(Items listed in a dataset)
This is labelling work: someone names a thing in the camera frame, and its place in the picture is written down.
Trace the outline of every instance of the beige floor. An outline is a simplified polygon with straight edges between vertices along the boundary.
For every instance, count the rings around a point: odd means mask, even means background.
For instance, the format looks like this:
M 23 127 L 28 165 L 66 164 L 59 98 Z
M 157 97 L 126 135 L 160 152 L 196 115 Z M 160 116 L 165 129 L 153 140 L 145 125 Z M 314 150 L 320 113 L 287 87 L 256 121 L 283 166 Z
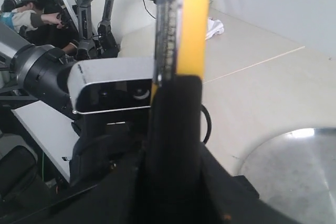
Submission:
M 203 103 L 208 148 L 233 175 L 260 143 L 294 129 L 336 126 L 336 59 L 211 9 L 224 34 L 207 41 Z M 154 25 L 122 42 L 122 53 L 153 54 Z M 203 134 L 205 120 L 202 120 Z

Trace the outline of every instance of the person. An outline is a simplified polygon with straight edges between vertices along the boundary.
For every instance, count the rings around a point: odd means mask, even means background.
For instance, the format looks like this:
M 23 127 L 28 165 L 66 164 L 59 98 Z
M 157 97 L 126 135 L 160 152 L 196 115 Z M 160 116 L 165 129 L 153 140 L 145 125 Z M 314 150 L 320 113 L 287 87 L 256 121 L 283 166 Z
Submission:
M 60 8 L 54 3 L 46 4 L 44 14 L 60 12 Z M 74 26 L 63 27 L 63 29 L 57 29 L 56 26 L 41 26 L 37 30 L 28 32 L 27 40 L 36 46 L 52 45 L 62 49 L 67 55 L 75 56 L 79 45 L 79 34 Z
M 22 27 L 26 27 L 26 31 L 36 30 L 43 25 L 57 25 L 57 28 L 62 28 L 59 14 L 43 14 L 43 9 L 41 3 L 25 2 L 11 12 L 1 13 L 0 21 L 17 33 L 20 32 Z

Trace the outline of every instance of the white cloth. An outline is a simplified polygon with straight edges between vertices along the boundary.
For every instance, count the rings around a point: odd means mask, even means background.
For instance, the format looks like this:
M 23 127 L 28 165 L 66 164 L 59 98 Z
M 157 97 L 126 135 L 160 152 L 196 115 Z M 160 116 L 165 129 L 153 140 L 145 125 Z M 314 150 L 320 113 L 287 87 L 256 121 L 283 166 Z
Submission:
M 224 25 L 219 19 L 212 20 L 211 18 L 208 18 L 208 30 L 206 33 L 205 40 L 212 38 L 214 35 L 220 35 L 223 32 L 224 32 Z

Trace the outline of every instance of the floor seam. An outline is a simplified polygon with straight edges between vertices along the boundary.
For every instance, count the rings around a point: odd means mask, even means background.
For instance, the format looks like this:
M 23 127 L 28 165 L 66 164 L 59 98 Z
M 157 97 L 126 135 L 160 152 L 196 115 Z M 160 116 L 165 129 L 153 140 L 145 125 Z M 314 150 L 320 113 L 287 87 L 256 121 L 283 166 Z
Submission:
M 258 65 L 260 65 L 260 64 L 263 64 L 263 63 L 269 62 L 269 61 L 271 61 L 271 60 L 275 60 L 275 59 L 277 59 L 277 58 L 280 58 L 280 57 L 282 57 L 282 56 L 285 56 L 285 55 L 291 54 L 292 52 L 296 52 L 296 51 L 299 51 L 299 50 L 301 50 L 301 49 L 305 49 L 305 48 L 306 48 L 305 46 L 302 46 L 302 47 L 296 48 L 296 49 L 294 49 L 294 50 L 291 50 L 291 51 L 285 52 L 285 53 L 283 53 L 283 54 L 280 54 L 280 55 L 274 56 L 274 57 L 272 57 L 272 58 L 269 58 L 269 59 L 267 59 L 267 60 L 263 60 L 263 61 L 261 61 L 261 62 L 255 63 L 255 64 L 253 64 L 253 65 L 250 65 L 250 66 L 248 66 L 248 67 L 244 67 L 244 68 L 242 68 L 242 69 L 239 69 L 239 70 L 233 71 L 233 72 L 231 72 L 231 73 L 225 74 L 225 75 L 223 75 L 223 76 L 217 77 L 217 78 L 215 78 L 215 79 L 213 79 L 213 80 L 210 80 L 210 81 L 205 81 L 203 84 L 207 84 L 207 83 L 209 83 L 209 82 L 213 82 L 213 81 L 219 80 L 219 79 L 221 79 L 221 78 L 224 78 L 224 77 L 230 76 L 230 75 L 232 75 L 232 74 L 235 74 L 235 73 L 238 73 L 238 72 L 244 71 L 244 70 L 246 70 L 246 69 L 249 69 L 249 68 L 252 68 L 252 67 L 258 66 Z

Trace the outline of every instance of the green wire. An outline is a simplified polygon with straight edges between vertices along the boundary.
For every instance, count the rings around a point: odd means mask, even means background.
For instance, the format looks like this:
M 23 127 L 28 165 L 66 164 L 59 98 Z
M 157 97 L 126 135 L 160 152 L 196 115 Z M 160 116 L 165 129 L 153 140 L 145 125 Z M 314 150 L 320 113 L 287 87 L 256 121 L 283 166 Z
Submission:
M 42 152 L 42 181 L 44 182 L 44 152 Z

Exercise instructions:
Without the pictures, return all the records precisely as they stand.

Result of the exercise:
This is labelling work: someone names a thing in the camera frame, and its place in the picture is written down.
Trace the outline of every instance of the beige floor. An outline is a simplified polygon with straight edges between vertices along the boundary.
For every instance, count the rings around a point: odd means mask, even means background.
For instance, the format looks like this:
M 23 127 L 28 165 L 66 164 L 59 98 Z
M 157 97 L 126 135 L 160 152 L 196 115 Z M 160 116 L 165 129 L 153 140 L 145 125 Z M 314 150 L 320 113 L 287 87 L 256 121 L 283 166 Z
Submission:
M 203 103 L 208 148 L 233 175 L 260 143 L 294 129 L 336 126 L 336 59 L 211 9 L 224 34 L 207 41 Z M 154 25 L 122 42 L 122 53 L 153 54 Z M 203 134 L 205 120 L 202 120 Z

Trace the outline of every instance of the person. An outline is a simplified polygon with straight edges between vertices along the boundary.
For every instance, count the rings around a point: odd means mask, even means background.
For instance, the format looks like this:
M 23 127 L 28 165 L 66 164 L 59 98 Z
M 157 97 L 126 135 L 160 152 L 196 115 Z M 160 116 L 165 129 L 153 140 L 145 125 Z M 314 150 L 320 113 L 287 87 L 256 121 L 283 166 Z
Submission:
M 60 8 L 54 3 L 46 4 L 44 14 L 60 12 Z M 74 26 L 63 27 L 63 29 L 57 29 L 56 26 L 41 26 L 37 30 L 28 32 L 27 40 L 36 46 L 52 45 L 62 49 L 67 55 L 75 56 L 79 45 L 79 34 Z
M 22 27 L 26 27 L 26 31 L 36 30 L 43 25 L 57 25 L 57 28 L 62 28 L 59 14 L 43 14 L 43 9 L 41 3 L 25 2 L 11 12 L 1 13 L 0 21 L 17 33 L 20 32 Z

Trace the outline of every instance of the white cloth. An outline is a simplified polygon with straight edges between vertices along the boundary.
For every instance, count the rings around a point: odd means mask, even means background.
For instance, the format looks like this:
M 23 127 L 28 165 L 66 164 L 59 98 Z
M 157 97 L 126 135 L 160 152 L 196 115 Z M 160 116 L 165 129 L 153 140 L 145 125 Z M 314 150 L 320 113 L 287 87 L 256 121 L 283 166 Z
Submission:
M 224 25 L 219 19 L 212 20 L 211 18 L 208 18 L 208 30 L 206 33 L 205 40 L 212 38 L 214 35 L 220 35 L 223 32 L 224 32 Z

Trace the outline of every instance of the floor seam. An outline is a simplified polygon with straight edges between vertices along the boundary.
For every instance, count the rings around a point: odd means mask, even means background.
For instance, the format looks like this:
M 23 127 L 28 165 L 66 164 L 59 98 Z
M 157 97 L 126 135 L 160 152 L 196 115 Z M 160 116 L 165 129 L 153 140 L 145 125 Z M 314 150 L 320 113 L 287 87 L 256 121 L 283 166 Z
Submission:
M 258 65 L 260 65 L 260 64 L 263 64 L 263 63 L 269 62 L 269 61 L 271 61 L 271 60 L 275 60 L 275 59 L 277 59 L 277 58 L 280 58 L 280 57 L 282 57 L 282 56 L 285 56 L 285 55 L 291 54 L 292 52 L 296 52 L 296 51 L 299 51 L 299 50 L 301 50 L 301 49 L 305 49 L 305 48 L 306 48 L 305 46 L 302 46 L 302 47 L 296 48 L 296 49 L 294 49 L 294 50 L 291 50 L 291 51 L 285 52 L 285 53 L 283 53 L 283 54 L 280 54 L 280 55 L 274 56 L 274 57 L 272 57 L 272 58 L 269 58 L 269 59 L 267 59 L 267 60 L 263 60 L 263 61 L 261 61 L 261 62 L 255 63 L 255 64 L 253 64 L 253 65 L 250 65 L 250 66 L 248 66 L 248 67 L 244 67 L 244 68 L 242 68 L 242 69 L 239 69 L 239 70 L 233 71 L 233 72 L 231 72 L 231 73 L 225 74 L 225 75 L 223 75 L 223 76 L 217 77 L 217 78 L 215 78 L 215 79 L 213 79 L 213 80 L 210 80 L 210 81 L 205 81 L 203 84 L 207 84 L 207 83 L 209 83 L 209 82 L 213 82 L 213 81 L 219 80 L 219 79 L 221 79 L 221 78 L 224 78 L 224 77 L 230 76 L 230 75 L 232 75 L 232 74 L 235 74 L 235 73 L 238 73 L 238 72 L 244 71 L 244 70 L 246 70 L 246 69 L 249 69 L 249 68 L 252 68 L 252 67 L 258 66 Z

Trace the outline of every instance of the green wire. An outline is a simplified polygon with straight edges between vertices along the boundary.
For every instance, count the rings around a point: odd means mask, even means background.
For instance, the format looks like this:
M 23 127 L 28 165 L 66 164 L 59 98 Z
M 157 97 L 126 135 L 160 152 L 196 115 Z M 160 116 L 165 129 L 153 140 L 145 125 Z M 314 150 L 320 113 L 287 87 L 256 121 L 283 166 Z
Submission:
M 42 152 L 42 181 L 44 182 L 44 152 Z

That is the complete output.